И галантерейщики начали обсуждать этот случай, так сильно взволновавший общественность.
– Я вижу в этом деле только один позитивный момент, – заявил Кричлоу. – Христианский суд вынесет приговор, создаст прецедент и тем самым положит конец Томпсоновскому обществу.
Остальные закивали с умудренным видом.
– Надеюсь, вы окажетесь правы, – сказал Энсон.
– Значит, начинаем действовать? – Беллмен задал вопрос, но в его устах он прозвучал скорее как утверждение.
Компаньоны кивнули. Получив их согласие, Беллмен поднялся и тотчас покинул собрание.
– Снова за дело, – сказал Энсону один из галантерейщиков. – Трудится, не щадя себя. Этим человеком нельзя не восхищаться.
Возвращаясь из клуба домой, Энсон размышлял о только что состоявшейся встрече. Нельзя не восхищаться? И да и нет. Он испытывал глубочайшее уважение к деловым способностям и финансовой прозорливости Беллмена, но эта его безоглядная напористость оставляла много места для сомнений: во благо она была или во вред?
Энсон считал себя усердным работником. Пять дней в неделю с десяти утра до четырех пополудни он находился в банке; по вечерам приватно общался с клиентами и потом еще решал кое-какие деловые вопросы в своем клубе, а при обилии бумажной работы брал ее домой на выходные. Но почти каждый день он имел несколько свободных часов, посвящая их личным делам и семье.
Энсон получал огромное удовольствие от общения со своими детьми – как взрослыми, от первого брака, так и маленькими, от второго. Прогулка по саду субботним утром была для него чем-то вроде сакрального ритуала. Кроме того, он чувствовал себя ущемленным, если в течение дня ему не удавалось хотя бы полчаса провести за чтением хорошей книги. И еще были женщины: в первую очередь, разумеется, его жена, которую он искренне любил и берег, а также парочка других – веселых, ласковых и благоразумных. Что поделаешь, он всегда питал слабость к женскому полу. И все это составляло основу его жизни. Ради этого он трудился. Когда он тратил заработанные деньги – на цветы для жены, пианино для дочерей, серьги для любовницы, – это воспринималось как закономерный итог его трудов, как естественное завершение цикла, началом которого была работа в банке. И в этом плане его жизнь разительно отличалась от жизни Беллмена.
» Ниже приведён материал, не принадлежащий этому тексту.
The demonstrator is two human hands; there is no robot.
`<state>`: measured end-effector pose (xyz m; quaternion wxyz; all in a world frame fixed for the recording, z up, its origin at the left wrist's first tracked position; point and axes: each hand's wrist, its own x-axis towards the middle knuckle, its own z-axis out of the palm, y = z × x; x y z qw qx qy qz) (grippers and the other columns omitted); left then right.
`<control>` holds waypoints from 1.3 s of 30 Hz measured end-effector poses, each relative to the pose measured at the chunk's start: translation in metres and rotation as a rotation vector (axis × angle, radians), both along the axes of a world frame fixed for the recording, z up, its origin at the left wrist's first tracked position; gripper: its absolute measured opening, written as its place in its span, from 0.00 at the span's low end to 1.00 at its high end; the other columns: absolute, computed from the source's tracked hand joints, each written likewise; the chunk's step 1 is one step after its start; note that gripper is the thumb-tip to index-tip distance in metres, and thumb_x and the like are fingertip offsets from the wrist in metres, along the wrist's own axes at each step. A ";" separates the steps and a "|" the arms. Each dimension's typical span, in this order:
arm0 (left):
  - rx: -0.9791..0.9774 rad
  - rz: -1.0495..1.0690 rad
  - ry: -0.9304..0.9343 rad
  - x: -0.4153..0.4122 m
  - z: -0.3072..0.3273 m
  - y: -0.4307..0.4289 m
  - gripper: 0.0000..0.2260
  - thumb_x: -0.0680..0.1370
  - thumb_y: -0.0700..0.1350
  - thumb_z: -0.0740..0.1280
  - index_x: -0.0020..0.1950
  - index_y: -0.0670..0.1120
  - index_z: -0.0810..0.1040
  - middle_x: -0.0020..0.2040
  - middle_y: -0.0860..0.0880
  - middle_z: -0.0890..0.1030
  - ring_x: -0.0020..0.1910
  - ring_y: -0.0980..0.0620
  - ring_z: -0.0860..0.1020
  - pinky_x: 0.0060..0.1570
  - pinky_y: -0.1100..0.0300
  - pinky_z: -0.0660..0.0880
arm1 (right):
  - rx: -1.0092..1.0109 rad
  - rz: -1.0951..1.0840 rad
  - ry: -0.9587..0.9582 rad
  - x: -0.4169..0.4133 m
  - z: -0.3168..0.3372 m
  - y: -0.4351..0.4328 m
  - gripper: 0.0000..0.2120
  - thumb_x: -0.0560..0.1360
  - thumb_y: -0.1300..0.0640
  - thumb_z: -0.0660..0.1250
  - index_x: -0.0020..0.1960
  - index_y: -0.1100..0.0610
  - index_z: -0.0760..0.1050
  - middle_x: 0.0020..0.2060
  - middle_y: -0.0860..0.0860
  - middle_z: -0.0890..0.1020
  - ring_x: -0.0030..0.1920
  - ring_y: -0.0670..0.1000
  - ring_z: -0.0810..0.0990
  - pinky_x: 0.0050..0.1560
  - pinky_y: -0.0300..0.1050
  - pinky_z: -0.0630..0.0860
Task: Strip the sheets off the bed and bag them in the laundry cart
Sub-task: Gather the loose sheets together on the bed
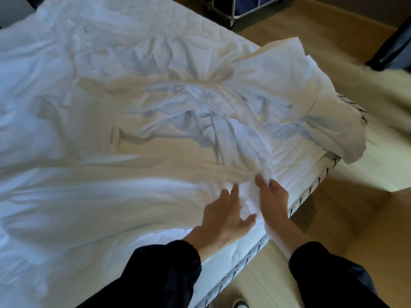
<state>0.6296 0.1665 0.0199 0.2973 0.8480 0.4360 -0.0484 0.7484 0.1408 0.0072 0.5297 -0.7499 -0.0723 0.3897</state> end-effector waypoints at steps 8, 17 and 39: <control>-0.044 0.053 -0.230 0.035 0.001 0.011 0.28 0.78 0.54 0.63 0.73 0.44 0.59 0.59 0.50 0.72 0.55 0.50 0.75 0.55 0.55 0.73 | 0.009 0.068 0.116 0.009 -0.008 -0.014 0.22 0.80 0.50 0.61 0.35 0.66 0.74 0.25 0.56 0.69 0.28 0.50 0.68 0.30 0.40 0.65; 0.001 0.011 -0.380 0.038 -0.006 0.017 0.07 0.80 0.46 0.60 0.55 0.49 0.74 0.46 0.50 0.77 0.46 0.54 0.76 0.48 0.58 0.72 | -0.011 0.096 -0.108 0.010 -0.005 -0.011 0.13 0.78 0.64 0.61 0.36 0.68 0.70 0.28 0.57 0.72 0.29 0.50 0.71 0.31 0.44 0.70; 0.056 -0.088 -0.250 -0.043 -0.035 0.019 0.18 0.74 0.49 0.58 0.61 0.47 0.75 0.52 0.50 0.79 0.49 0.50 0.78 0.52 0.49 0.75 | -0.202 0.186 -0.592 -0.037 0.006 0.000 0.32 0.72 0.63 0.68 0.73 0.57 0.59 0.73 0.57 0.60 0.69 0.57 0.64 0.70 0.53 0.62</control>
Да, у Беллмена была дочь – во всяком случае, так говорили, – но не похоже, что он уделял ей много внимания. Она жила вдали от Лондона, а Беллмен никогда не отлучался из столицы более чем на сутки. И ничто не намекало на наличие у него любимой женщины. Верхний этаж магазина был занят целым гаремом молоденьких работниц в количестве, способном удовлетворить любого султана, однако инстинкт – развитый у него лучше, чем у той же миссис Кричлоу, – подсказывал Энсону, что Беллмен ни к одной из них даже не притронулся. Не питал он и пристрастия к еде или алкоголю. Он держал в своем кабинете бутылки с дорогими напитками, но, насколько мог судить Энсон, предназначались они в первую очередь для посетителей. Пару раз Беллмен по срочным делам заезжал к нему домой и во время этих кратких визитов, с одинаковым безразличием принимая предложенную чашку чая или бокал бренди, оставлял и то и другое недопитым. У него не было никакого хобби. У него даже не было жилища, достойного так именоваться. Человек просто работал, как заводной, не нуждаясь в отдыхе, покое и дружеской компании. Это впечатляло. Но было ли это нормально?